EXERCISE DESCRIPTION: Pull every line containing "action" out of the material below.

EXCERPTED DATA:
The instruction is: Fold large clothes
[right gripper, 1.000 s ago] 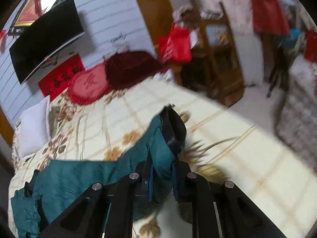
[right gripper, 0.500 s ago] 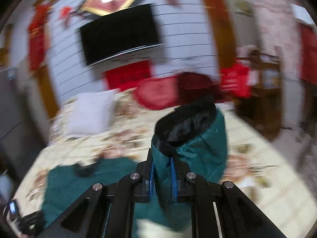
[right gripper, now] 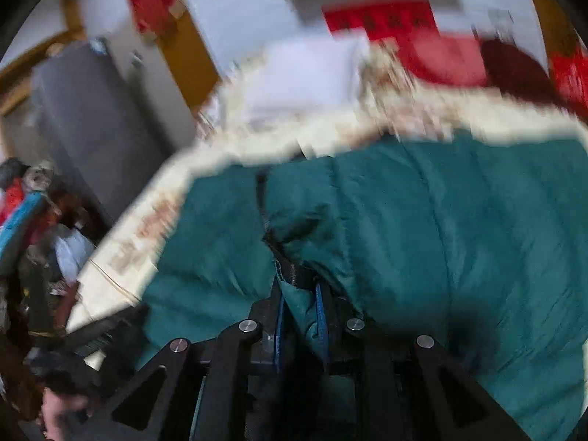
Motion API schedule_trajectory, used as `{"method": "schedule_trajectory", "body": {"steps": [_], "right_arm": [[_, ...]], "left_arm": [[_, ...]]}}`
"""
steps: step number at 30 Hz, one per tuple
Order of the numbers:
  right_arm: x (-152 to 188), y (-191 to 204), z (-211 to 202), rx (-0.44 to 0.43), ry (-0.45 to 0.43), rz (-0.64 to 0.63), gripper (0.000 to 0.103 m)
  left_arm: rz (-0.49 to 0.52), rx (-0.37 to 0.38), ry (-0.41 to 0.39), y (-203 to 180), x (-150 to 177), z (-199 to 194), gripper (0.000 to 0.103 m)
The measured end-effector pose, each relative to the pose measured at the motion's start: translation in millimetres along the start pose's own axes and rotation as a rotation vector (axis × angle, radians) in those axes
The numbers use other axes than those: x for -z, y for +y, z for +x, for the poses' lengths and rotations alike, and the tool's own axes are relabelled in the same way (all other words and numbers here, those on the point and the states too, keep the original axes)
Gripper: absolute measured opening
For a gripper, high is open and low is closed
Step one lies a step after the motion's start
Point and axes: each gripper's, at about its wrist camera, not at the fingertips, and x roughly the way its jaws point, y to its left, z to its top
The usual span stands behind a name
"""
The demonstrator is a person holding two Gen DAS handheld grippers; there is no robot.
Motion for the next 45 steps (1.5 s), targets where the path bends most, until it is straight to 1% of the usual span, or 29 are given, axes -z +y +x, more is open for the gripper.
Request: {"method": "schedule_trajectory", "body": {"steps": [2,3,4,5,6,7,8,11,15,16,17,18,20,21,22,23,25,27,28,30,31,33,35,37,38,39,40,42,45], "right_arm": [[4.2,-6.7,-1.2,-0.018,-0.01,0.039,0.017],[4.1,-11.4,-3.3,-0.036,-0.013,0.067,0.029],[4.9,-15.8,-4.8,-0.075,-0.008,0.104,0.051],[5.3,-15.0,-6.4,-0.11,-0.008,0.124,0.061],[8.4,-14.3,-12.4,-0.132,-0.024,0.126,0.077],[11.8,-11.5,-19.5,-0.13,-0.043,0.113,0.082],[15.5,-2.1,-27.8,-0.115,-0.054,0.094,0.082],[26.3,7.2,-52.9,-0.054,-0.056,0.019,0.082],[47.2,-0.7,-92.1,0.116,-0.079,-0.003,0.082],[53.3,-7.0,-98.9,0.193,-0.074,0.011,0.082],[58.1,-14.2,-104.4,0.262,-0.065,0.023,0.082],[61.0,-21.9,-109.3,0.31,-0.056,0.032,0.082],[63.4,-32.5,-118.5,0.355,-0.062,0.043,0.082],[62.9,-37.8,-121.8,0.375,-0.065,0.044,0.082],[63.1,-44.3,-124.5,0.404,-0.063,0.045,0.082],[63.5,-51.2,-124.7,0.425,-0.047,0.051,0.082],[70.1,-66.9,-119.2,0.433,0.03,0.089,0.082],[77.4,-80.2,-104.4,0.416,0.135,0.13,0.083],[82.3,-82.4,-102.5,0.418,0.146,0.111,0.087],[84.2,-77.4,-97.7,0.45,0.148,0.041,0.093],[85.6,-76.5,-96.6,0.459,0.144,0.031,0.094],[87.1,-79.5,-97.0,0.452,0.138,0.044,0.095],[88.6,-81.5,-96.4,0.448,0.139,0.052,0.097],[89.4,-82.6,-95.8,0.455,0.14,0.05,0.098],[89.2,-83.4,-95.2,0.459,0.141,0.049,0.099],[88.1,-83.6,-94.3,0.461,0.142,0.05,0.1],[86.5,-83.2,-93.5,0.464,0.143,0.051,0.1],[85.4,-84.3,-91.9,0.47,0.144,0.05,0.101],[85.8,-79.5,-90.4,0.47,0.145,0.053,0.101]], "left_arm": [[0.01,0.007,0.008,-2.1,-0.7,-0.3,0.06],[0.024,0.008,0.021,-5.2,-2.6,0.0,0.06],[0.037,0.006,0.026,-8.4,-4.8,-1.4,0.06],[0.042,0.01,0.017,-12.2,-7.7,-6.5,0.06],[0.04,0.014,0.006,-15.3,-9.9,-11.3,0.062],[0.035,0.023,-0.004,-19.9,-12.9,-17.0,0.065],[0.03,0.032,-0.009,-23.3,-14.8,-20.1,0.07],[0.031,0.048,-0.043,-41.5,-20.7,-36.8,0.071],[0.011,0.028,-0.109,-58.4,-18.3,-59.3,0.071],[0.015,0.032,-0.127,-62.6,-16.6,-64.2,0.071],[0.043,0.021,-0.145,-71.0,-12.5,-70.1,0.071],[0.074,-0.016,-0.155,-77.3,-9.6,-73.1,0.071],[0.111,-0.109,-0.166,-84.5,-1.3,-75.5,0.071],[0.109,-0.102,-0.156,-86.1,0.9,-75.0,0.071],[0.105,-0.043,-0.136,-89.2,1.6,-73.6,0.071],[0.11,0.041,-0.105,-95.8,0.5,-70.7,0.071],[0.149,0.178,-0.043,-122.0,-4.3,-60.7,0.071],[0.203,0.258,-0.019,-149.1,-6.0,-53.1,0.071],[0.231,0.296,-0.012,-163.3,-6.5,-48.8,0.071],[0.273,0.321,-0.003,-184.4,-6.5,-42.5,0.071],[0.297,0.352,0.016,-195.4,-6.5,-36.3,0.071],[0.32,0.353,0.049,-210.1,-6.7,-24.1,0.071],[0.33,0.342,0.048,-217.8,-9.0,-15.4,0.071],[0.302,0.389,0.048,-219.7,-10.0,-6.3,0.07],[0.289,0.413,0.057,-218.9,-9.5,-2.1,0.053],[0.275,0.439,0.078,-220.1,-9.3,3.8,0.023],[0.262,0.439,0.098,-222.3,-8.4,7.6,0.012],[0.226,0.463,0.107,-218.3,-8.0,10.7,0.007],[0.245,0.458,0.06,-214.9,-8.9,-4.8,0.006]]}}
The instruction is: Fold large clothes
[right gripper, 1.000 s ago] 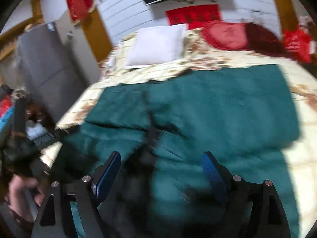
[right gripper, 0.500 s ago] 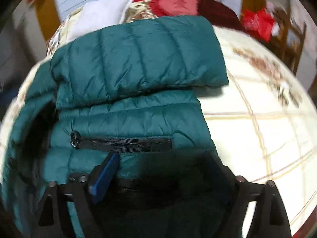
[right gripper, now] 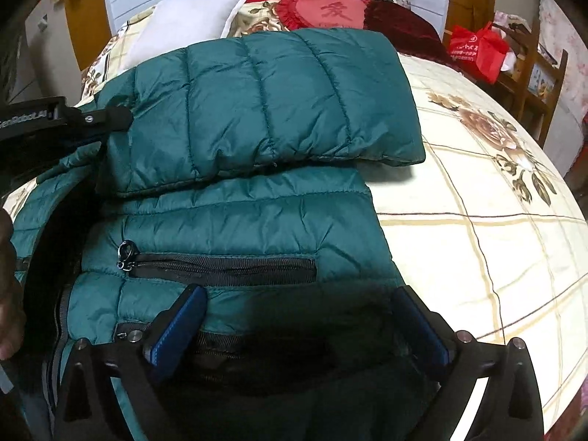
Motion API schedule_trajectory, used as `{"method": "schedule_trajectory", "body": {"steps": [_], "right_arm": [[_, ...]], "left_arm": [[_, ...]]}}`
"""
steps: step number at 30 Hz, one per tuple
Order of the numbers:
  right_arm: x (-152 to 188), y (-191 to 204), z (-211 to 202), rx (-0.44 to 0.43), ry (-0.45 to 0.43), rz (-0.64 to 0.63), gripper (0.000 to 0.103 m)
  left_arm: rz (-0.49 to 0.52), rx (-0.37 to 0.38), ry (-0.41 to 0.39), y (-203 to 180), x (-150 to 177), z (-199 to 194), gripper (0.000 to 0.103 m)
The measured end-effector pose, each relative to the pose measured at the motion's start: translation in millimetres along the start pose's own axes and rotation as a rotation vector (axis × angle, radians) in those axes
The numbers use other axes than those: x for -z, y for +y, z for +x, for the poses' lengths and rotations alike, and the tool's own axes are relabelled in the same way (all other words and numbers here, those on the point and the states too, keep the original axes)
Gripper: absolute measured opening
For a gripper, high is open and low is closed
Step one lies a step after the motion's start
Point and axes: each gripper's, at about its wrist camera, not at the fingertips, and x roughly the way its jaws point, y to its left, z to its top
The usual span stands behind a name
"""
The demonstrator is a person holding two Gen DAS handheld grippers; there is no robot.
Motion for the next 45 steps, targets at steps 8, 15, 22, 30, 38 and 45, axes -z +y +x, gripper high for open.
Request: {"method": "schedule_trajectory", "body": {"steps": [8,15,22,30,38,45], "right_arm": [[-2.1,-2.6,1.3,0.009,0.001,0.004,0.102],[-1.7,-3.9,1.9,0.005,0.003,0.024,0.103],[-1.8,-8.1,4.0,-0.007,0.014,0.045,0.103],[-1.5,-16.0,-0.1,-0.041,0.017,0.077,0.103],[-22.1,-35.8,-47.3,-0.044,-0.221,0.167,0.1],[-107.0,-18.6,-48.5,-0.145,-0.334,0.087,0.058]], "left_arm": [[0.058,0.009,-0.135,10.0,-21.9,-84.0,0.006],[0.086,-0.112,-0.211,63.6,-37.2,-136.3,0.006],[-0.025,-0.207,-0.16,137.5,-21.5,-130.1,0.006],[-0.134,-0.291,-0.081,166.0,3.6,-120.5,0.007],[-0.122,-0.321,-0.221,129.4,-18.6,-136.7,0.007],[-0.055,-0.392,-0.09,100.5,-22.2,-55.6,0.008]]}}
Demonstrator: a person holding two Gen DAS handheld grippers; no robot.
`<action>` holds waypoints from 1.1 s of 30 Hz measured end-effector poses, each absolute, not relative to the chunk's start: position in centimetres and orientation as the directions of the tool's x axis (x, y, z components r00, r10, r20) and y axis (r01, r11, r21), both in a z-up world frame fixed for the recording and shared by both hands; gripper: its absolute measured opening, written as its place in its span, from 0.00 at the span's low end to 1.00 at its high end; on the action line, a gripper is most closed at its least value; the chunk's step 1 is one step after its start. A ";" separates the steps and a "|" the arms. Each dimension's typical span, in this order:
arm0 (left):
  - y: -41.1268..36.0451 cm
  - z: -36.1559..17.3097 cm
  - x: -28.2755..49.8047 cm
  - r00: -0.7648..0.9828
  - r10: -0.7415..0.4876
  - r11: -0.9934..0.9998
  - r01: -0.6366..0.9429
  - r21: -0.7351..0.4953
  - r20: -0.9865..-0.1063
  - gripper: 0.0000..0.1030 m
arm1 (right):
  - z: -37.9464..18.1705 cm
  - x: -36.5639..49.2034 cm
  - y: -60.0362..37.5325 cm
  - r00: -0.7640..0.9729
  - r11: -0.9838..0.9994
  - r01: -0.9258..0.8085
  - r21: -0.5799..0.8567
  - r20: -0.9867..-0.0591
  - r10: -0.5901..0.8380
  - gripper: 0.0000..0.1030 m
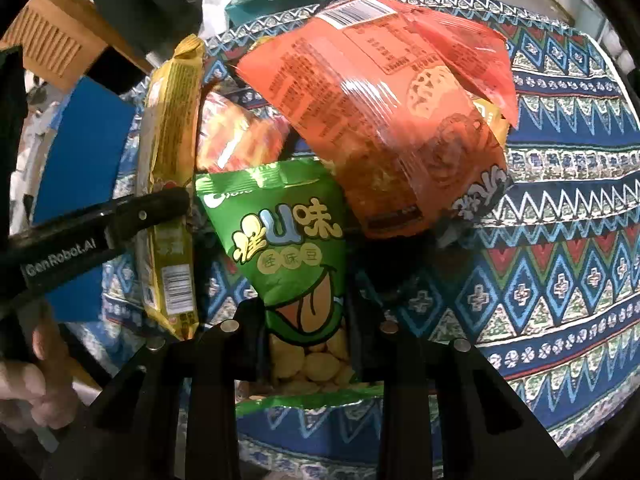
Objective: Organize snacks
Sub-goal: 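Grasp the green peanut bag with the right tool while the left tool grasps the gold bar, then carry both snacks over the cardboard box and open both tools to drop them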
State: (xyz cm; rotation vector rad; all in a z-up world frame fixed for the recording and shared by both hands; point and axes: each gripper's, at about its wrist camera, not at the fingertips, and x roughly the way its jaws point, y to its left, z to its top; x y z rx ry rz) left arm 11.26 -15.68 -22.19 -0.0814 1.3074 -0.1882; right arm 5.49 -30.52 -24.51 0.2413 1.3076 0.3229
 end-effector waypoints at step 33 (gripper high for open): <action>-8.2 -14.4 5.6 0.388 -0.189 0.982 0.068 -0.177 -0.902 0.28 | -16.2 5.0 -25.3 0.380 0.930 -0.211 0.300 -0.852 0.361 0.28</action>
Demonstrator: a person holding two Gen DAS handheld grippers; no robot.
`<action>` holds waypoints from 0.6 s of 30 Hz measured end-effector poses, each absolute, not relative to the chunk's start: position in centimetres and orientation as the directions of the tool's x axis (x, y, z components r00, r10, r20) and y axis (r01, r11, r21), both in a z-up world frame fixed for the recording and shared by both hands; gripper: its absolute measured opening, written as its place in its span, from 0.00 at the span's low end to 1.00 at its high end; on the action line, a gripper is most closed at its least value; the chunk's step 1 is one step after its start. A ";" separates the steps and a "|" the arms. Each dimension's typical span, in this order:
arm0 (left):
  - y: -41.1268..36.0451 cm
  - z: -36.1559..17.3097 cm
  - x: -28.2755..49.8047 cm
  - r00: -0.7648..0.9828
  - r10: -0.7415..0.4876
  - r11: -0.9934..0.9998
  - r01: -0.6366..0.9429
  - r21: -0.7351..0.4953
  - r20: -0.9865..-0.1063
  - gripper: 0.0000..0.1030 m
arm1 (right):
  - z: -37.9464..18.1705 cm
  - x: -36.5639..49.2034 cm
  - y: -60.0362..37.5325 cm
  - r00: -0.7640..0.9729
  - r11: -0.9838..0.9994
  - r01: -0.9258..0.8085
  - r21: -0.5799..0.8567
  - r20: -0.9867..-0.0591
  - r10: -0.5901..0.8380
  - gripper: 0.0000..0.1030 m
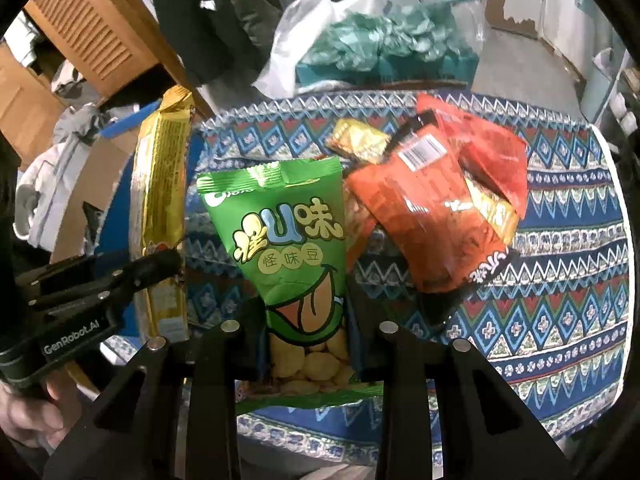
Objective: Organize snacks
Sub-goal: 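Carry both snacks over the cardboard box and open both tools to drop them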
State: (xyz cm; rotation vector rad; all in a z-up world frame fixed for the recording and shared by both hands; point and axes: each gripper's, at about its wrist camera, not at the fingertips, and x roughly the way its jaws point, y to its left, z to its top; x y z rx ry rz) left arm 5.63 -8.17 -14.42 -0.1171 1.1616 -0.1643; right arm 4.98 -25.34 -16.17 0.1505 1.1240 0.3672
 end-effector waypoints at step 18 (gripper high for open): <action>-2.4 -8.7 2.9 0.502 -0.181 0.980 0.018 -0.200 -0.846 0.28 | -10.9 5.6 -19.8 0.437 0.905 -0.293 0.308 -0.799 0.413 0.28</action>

RESPONSE BOX:
`<action>` holds waypoints from 1.1 s of 30 Hz measured end-effector poses, each absolute, not relative to the chunk's start: position in centimetres and orientation as the directions of the tool's x axis (x, y, z components r00, r10, r20) and y axis (r01, r11, r21), both in a z-up world frame fixed for the recording and shared by both hands; gripper: its absolute measured opening, written as its place in its span, from 0.00 at the span's low end to 1.00 at its high end; on the action line, a gripper is most closed at its least value; the chunk's step 1 is one step after its start. A ";" separates the steps and a "|" the arms. Each dimension's typical span, in this order:
 end-effector waypoints at step 33 (gripper high for open): <action>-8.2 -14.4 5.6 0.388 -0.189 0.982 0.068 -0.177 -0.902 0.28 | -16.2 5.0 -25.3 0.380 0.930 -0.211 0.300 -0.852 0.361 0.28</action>
`<action>` holds waypoints from 0.6 s of 30 Hz measured end-effector poses, each absolute, not relative to the chunk's start: position in centimetres and orientation as the directions of the tool's x axis (x, y, z components r00, r10, r20) and y axis (r01, r11, r21), both in a z-up world frame fixed for the recording and shared by both hands; gripper: its absolute measured opening, written as its place in its span, from 0.00 at the span's low end to 1.00 at its high end; on the action line, a gripper is most closed at its least value; the chunk's step 1 is one step after its start. A ";" separates the steps and a "|" the arms. Each dimension's typical span, in this order:
 end-effector waypoints at step 18 (gripper high for open): <action>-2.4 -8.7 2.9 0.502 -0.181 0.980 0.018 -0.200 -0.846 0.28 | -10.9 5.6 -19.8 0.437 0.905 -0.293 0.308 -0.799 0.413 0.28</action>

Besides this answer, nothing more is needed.